A Polish queen in the Capitol: Maria Casimira and the Sobieski Royal Family in Rome, Set -Up | Courtesy Zetema

The project also wants to be a chance to improve the many Roman testimonies of the Royal family of Sobieski that have been stored in the collections of the Capitoline’s main inspection. This material, which includes some valuable prints of the Museum of Rome and important letters of the Capitoline Historical Archive, forms the support point of the exhibition, to which various loans from Rome and beyond are supported. Under this, the four portraits from the hospice of the church of San Stanislao dei Polacchi, with the queen of Poland, Ludovica Maria Gonzaga Nevers. She was the protector of the young Pupilla Maria Casimira, who arrived at the Polish court with her as a child and then became Sobieski next to Giovanni III.
Of the royal couple, the exhibition shows paintings that have been specially restored by the National Institute of the Polish cultural heritage abroad and also kept in San Stanislao. The same institution is responsible for the restoration of the two bronzed limestone booms that the queen displayed without Kingdom of Maria Clementina Sobieska Stuart and Pope Clement XII, owned by the province of Italy Orsoline Union Romana, never exhibited before.
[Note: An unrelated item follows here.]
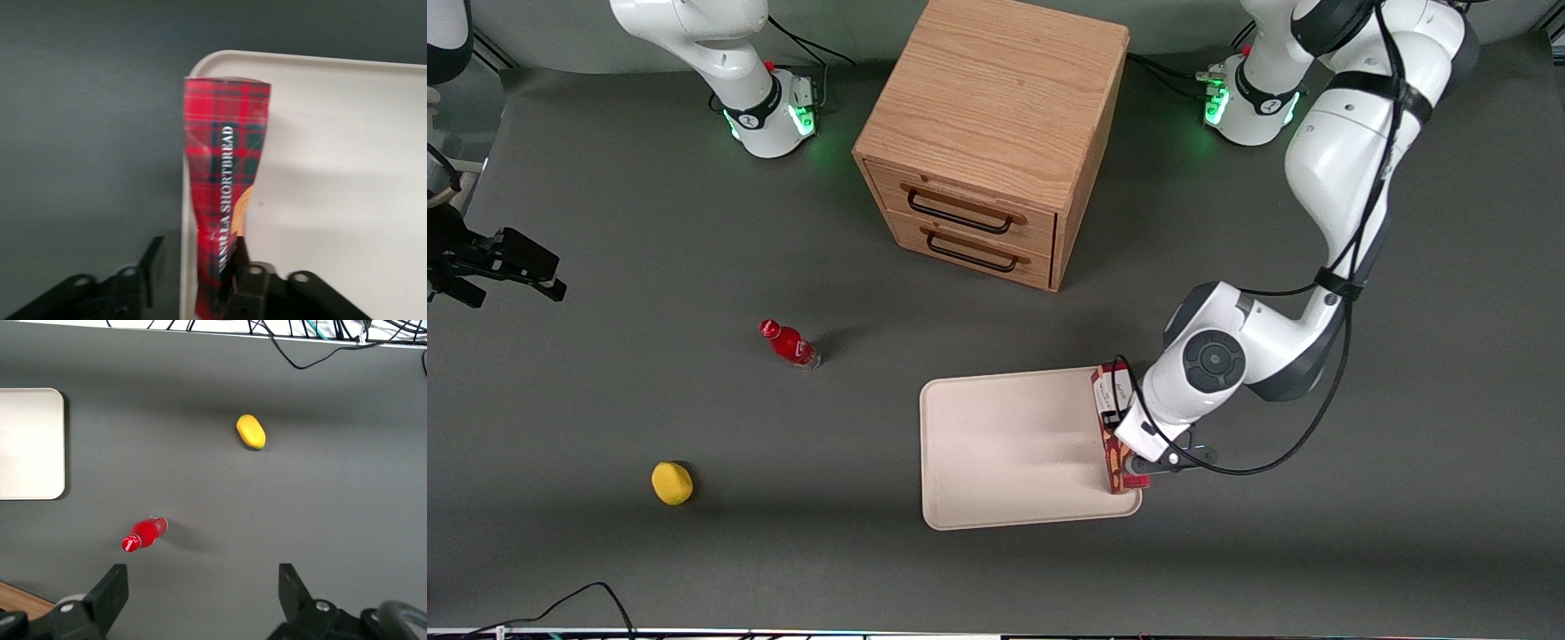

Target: Place red cookie box on tray

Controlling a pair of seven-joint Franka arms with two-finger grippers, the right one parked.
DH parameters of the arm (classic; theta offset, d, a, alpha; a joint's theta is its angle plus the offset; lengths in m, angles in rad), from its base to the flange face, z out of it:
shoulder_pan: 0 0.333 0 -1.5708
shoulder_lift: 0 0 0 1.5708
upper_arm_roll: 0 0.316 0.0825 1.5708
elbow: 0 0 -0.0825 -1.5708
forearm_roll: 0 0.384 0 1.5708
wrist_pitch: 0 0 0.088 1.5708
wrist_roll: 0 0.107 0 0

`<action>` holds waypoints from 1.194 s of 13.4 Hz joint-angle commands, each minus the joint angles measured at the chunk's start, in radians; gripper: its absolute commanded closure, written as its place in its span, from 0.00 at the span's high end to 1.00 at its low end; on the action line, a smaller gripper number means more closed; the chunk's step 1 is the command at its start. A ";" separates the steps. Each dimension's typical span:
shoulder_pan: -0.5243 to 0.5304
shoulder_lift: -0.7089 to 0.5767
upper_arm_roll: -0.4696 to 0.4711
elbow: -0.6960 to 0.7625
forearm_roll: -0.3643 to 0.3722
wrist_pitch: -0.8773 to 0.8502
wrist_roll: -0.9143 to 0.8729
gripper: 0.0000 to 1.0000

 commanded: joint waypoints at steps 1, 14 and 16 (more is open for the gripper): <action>0.025 -0.148 -0.007 0.007 -0.087 -0.196 -0.017 1.00; -0.005 -0.898 0.560 -0.405 -0.351 -0.622 0.784 1.00; -0.014 -0.979 0.571 -0.501 -0.346 -0.583 0.786 1.00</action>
Another Roman loan is the airy painter of the painter John Newbott with a panorama of the Piazza Trinità dei Monti Urbe, where the portico moved to Palazzo Zuccari by Queen Maria Casimira, now the chair of the Hertziana library, owner of the painting. The public will also be able to admire the precious bust of Armsaro’s armor of the famous Polish cavalry who participated in the Battle of Vienna of 12 September 1683, preserved in the Dom Polska, named after Johannes Paulus II. A small drawing on loan from the Staatsbibliotheek of the National Monument or Grottaferrata portrays lunch in honor of Queen Maria Casimira who just arrived in Rome in 1699. Among the loans arrived in Rome from Poland from Poland with the University of Warsaw and the chair of archeology are a large press and a text relating to Giovanni, collections of the University Library, Paintings from the Royal Castle of Warsaw: a painting of Maria Clementina Sobieska and the Runningeska and the Runningka and the Opuniska Liberata, overcome by a putto with a banner in Italian, praised the king.

A rich program of collanding events organized with the support of the Embassy of Poland, the Polish Institute of Rome and the Polish Academy of Sciences in Rome accompanies the exhibition.